* **Work item**:
Each line of the data must be written out again verbatim; no image belongs in the copy.
========
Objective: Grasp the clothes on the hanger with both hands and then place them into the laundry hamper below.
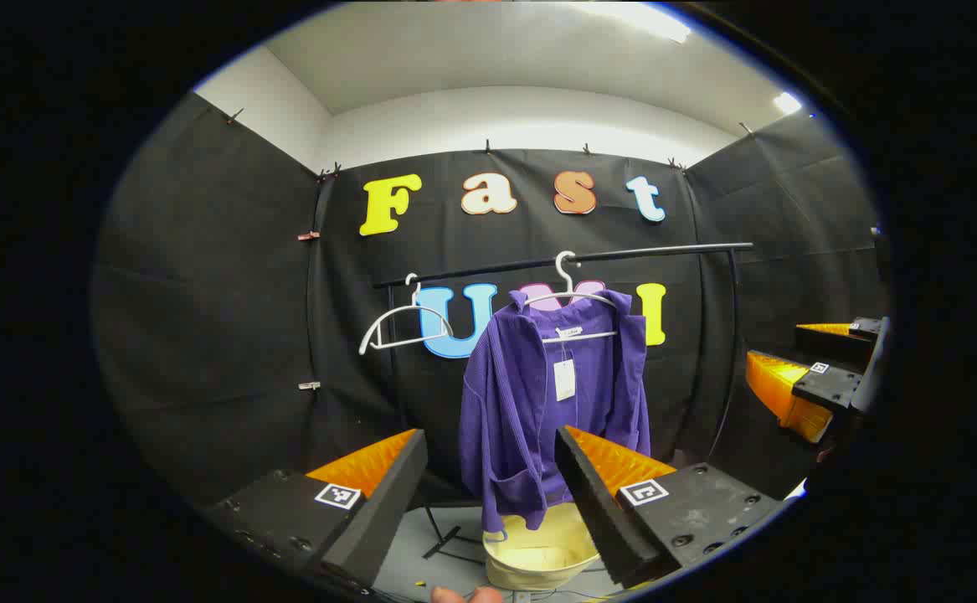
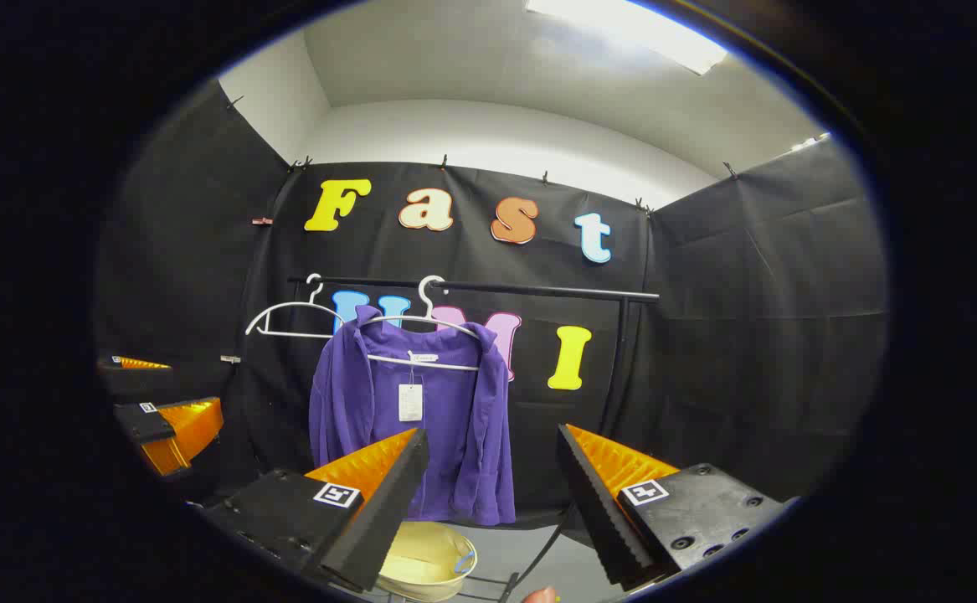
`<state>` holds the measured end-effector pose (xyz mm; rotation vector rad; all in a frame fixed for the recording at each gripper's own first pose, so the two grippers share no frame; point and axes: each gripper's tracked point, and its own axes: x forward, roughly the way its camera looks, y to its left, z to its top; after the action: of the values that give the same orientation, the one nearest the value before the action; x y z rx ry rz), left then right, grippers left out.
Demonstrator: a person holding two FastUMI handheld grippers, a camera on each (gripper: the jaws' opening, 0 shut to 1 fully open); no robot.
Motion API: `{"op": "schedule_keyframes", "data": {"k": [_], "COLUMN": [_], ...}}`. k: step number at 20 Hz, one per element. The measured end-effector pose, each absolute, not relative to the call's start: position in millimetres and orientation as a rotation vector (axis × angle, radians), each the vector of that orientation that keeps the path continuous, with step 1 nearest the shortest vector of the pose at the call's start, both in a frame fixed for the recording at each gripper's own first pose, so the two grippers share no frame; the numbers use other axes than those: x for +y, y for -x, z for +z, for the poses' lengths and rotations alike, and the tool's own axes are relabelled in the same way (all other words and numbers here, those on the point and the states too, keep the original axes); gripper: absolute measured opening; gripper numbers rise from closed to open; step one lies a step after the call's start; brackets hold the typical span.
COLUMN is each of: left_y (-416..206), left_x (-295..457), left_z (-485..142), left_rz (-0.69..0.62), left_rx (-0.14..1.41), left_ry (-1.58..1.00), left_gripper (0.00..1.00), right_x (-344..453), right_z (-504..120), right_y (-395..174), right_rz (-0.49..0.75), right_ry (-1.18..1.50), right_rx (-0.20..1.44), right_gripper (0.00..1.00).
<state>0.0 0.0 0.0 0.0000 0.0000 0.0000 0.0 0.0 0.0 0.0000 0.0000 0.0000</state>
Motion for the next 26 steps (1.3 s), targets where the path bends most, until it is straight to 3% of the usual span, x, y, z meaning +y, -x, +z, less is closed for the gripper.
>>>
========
* **Answer for this exercise**:
Objective: Grasp the clothes on the hanger with both hands and then place them into the laundry hamper below.
`<state>` holds the measured end-effector pose (xyz mm; rotation vector rad; all in a frame fixed for the recording at each gripper's own first pose, so the two grippers share no frame; point and axes: each gripper's tracked point, and its own axes: x forward, roughly the way its camera looks, y to its left, z to its top; after the action: of the values that give the same orientation, the one nearest the value before the action; x y z rx ry rz), left then right, grippers left out.
Demonstrator: a person holding two FastUMI handheld grippers, a camera on each (gripper: the jaws' opening, 0 shut to 1 fully open); no robot.
Motion API: `{"op": "schedule_keyframes", "data": {"k": [_], "COLUMN": [_], ...}}`. k: step number at 20 Hz, one per element. The measured end-effector pose, each absolute, not relative to the call's start: position in millimetres and orientation as a rotation vector (axis × angle, radians), each the vector of that orientation that keeps the path continuous, with step 1 nearest the shortest vector of the pose at the call's start, both in a frame fixed for the recording at each gripper's own first pose, so the two grippers share no frame; the numbers use other axes than those: x for +y, y for -x, z for +z, for the poses' lengths and rotations alike, and the tool's own axes are relabelled in the same way (all other words and numbers here, those on the point and the states too, keep the original axes); gripper: absolute measured opening; gripper numbers rise from closed to open; step one lies a step after the call's start; brackets hold the typical span.
COLUMN is each of: left_y (-416..206), left_x (-295..457), left_z (-485..142), left_rz (-0.69..0.62), left_rx (-0.14..1.41), left_ry (-1.58..1.00), left_gripper (0.00..1.00), right_x (-344..453), right_z (-504..120), right_y (-395..174), right_rz (-0.49..0.75), right_ry (-1.18..1.50), right_rx (-0.20..1.44), right_gripper (0.00..1.00).
<state>0.0 0.0 0.0 0.0000 0.0000 0.0000 0.0 0.0 0.0 0.0000 0.0000 0.0000</state>
Motion for the next 26 steps (1.3 s), targets where the path bends most, until it is straight to 3% of the usual span, x, y, z meaning +y, -x, +z, less is closed for the gripper.
>>>

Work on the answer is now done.